Setidaknya terdapat tiga peran penting yang dimainkan oleh media sosial dalam gerakan sosial kontemporer.
Pertama, media sosial – terutama Facebook, Twitter dan Youtube – menjadi media komunikasi utama yang digunakan dalam gerakan sosial baru. Pesan yang diposting seminggu sebelum aksi demonstrasi 25 Januari 2011 di Tahrir Square Mesir misalnya, muncul pertama kali di Facebook: “Message to the people of Egypt: Let the January 25 is the torch of change in Egypt.”
Kedua, media sosial menjadi alternatif kanal penyebaran isu ketika media massa tradisional – koran, majalah, radio, televisi – dibungkam oleh rezim negara. Berita revolusi rakyat Tunisia yang menjadi inspirasi anak-anak muda Mesir misalnya, banyak diperoleh melalui Facebook dan Twitter alih-alih melalui koran atau televisi.
Ketiga, media sosial terbukti ampuh digunakan dalam mobilisasi massa. Kapan dan dimana demonstrasi dilakukan, siapa saja yang terlibat, hingga laporan pandangan mata secara streaming membuat gerakan sosial kontemporer menjadi lebih efektif dilakukan. Lebih jauh, media sosial memungkinkan informasi disampaikan secara cepat dan berulang-ulang dan menciptakan “density of information” dan “density of emotion,” dua hal yang berperan penting dalam gerakan sosial baru.
Tak pelak, dan harus diakui, media sosial adalah bagian tak terpisahkan dari gerakan sosial baru. Anak-anak muda di Mesir memanfaatkan Facebook, Twitter dan Youtube sebagai alat mobilisasi massa dalam aksi melawan rezim otoriter korup di negaranya. Anak-anak muda yang menggerakkan Occupy Wall Street juga menggunakan Facebook dan Twitter untuk menyatukan berbagai lapisan masyarakat yang jengah dengan sistem ekonomi kapitalisme yang hanya menguntungkan segelintir orang kaya di negara mereka.

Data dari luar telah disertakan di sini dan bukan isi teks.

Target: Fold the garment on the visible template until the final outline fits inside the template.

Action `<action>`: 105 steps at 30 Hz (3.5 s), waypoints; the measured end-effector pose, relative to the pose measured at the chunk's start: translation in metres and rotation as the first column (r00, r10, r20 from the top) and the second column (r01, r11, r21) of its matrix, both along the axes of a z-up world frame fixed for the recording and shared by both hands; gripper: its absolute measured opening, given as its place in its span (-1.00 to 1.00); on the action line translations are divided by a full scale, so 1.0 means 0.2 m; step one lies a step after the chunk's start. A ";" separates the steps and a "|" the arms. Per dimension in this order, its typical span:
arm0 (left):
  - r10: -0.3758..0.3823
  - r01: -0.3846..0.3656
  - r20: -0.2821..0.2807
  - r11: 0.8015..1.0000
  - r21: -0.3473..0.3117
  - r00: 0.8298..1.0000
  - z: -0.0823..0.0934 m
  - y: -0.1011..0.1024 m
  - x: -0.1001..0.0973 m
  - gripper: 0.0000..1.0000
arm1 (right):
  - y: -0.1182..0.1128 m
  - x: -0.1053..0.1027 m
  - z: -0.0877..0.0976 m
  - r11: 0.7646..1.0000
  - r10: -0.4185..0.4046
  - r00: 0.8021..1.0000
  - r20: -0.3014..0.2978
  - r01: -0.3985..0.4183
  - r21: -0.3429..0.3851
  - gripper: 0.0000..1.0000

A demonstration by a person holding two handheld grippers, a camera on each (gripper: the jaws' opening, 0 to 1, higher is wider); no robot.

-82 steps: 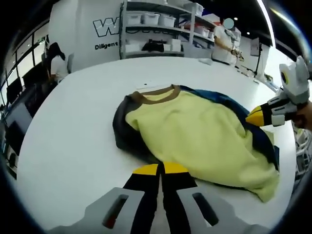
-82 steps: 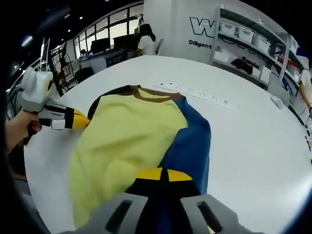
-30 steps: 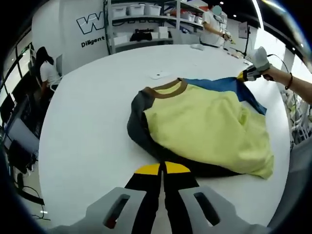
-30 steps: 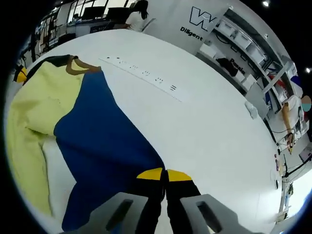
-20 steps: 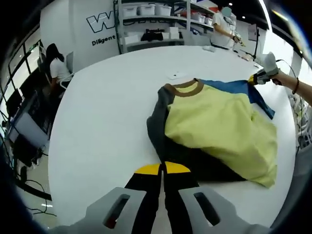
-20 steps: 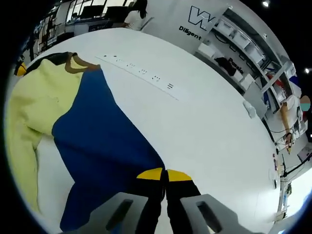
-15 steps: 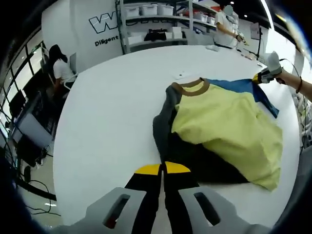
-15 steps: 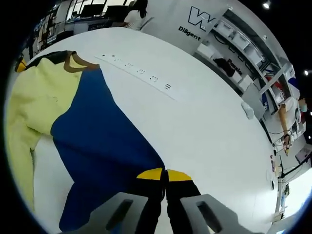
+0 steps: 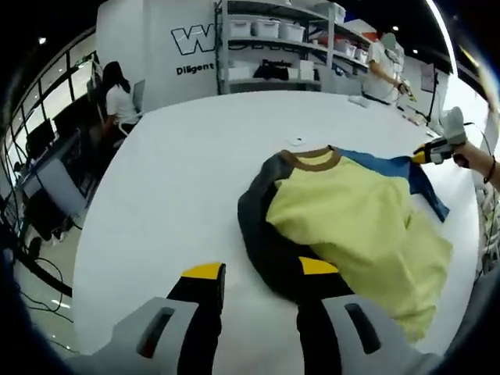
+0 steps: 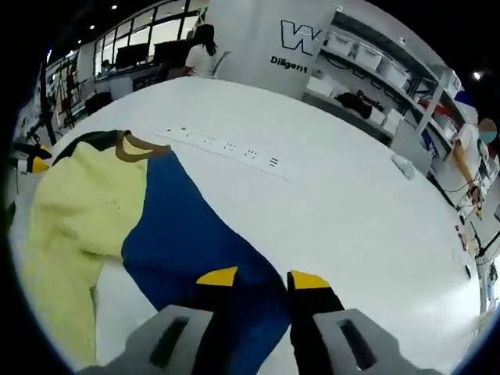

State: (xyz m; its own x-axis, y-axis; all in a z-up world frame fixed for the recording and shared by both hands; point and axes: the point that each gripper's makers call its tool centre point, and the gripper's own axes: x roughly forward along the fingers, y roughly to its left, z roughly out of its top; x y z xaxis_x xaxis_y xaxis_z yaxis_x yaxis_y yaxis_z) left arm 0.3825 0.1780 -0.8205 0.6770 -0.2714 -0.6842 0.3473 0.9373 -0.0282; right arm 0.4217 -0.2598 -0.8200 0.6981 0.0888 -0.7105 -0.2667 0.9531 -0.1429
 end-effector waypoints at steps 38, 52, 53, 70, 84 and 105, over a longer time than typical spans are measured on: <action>-0.177 0.179 -0.033 0.981 0.076 0.984 -0.19 -0.22 -0.16 -0.62 | 0.72 -0.69 -0.04 0.905 0.317 0.947 -0.053 -0.285 0.317 0.41; -0.181 0.181 -0.013 0.982 0.055 0.983 -0.16 -0.25 -0.18 -0.86 | 0.70 -0.86 -0.15 0.926 0.304 0.947 -0.108 -0.267 0.268 0.02; -0.181 0.181 -0.010 0.982 0.052 0.983 -0.16 -0.25 -0.18 -0.86 | 0.70 -0.87 -0.16 0.930 0.304 0.947 -0.105 -0.272 0.248 -0.01; -0.176 0.175 0.029 0.984 0.032 0.984 -0.08 -0.21 -0.18 -0.87 | 0.65 -0.95 -0.24 0.952 0.305 0.943 -0.130 -0.297 0.078 -1.00; -0.145 0.144 0.019 0.987 0.065 0.989 -0.03 -0.04 -0.22 -0.87 | 0.65 -1.13 -0.24 0.948 0.314 0.918 -0.242 -0.290 0.128 -1.00; -0.119 0.125 -0.042 0.967 0.222 0.992 -0.04 0.25 -0.17 -0.86 | 0.52 -1.19 -0.23 0.963 0.266 0.931 -0.252 -0.246 0.106 -1.00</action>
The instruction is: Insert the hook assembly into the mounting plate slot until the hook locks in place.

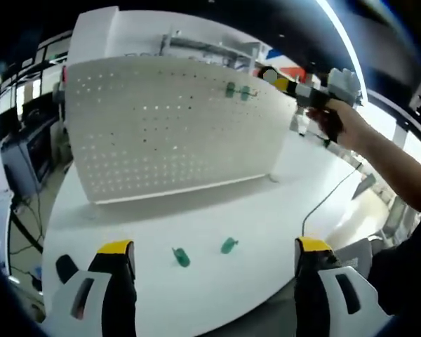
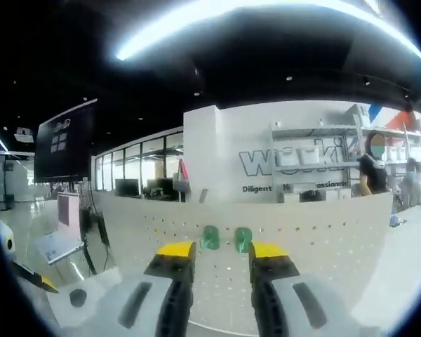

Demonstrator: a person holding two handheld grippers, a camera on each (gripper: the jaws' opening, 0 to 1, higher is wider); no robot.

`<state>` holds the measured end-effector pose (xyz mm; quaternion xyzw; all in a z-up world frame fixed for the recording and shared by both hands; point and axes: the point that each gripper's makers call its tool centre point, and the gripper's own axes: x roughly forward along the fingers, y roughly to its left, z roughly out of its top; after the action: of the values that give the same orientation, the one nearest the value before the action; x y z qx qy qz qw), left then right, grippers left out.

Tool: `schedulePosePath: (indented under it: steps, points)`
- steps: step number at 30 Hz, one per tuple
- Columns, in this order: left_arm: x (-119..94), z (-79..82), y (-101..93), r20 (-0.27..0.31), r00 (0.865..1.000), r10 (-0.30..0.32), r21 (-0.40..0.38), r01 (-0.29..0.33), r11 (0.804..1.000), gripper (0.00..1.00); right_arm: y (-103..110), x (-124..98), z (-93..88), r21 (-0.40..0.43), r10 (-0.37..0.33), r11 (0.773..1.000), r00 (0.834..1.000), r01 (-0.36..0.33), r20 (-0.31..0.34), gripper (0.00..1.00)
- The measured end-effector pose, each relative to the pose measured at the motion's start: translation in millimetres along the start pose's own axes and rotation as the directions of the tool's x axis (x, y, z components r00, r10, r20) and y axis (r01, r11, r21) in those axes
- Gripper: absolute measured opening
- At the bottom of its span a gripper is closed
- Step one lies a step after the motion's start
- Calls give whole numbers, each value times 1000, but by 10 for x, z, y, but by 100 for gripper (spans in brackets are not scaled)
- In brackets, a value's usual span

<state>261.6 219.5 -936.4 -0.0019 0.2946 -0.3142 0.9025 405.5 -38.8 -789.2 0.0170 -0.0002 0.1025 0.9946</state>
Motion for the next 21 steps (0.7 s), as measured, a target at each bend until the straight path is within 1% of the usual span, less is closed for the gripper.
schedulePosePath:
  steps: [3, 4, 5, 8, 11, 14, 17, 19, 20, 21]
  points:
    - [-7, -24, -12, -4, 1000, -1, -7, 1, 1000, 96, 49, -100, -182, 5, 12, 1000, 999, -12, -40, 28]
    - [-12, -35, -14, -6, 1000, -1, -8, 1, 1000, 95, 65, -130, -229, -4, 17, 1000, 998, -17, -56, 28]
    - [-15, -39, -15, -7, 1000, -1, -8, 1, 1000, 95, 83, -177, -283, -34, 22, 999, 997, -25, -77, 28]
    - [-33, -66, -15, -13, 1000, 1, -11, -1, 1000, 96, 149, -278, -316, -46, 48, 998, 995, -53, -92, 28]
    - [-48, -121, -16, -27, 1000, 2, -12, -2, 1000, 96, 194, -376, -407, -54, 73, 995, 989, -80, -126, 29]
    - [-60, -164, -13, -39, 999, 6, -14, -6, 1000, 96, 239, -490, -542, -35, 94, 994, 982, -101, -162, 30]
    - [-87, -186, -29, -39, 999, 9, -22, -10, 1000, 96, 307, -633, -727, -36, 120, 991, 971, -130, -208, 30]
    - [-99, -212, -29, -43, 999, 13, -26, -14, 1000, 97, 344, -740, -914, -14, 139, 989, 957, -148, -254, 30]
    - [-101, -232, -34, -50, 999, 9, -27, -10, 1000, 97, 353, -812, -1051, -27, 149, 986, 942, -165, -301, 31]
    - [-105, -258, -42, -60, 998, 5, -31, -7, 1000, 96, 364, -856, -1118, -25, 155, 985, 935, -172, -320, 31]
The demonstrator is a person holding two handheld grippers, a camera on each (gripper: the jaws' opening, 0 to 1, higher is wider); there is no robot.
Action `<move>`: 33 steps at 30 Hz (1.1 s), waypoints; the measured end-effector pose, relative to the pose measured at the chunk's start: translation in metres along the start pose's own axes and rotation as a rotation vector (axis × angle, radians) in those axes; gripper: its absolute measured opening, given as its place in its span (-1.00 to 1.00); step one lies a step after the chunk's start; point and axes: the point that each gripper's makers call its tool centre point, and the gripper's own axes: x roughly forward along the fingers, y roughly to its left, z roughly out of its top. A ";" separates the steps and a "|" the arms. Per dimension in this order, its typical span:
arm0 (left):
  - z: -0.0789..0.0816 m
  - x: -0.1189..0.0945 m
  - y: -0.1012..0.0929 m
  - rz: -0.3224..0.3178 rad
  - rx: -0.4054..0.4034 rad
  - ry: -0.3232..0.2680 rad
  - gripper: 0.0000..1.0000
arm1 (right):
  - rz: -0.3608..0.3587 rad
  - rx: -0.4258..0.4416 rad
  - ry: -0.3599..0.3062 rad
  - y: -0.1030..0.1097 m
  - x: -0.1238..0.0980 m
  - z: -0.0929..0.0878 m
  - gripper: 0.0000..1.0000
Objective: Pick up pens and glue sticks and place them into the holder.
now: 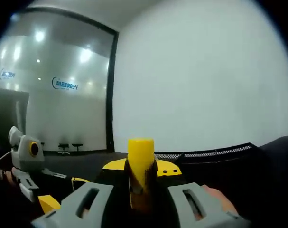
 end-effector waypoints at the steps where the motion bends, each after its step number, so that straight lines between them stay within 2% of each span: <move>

Berbagai gerakan sosial baru yang dilakukan belakangan, mulai dari #UmbrellaMovement di Hongkong, #IllRidewithYou di Australia, gerakan #IndonesiaMengajar di Indonesia hingga #IceBucketChallenge yang menyebar ke seluruh dunia, kemudian mengikuti dengan mengintegrasikan media sosial dalam agenda utama gerakan mereka. Bagi para aktivis gerakan sosial baru ini, media sosial adalah “the new tools for social goods.”
Bagaimana dengan kita? Apa yang kita lakukan dengan media sosial?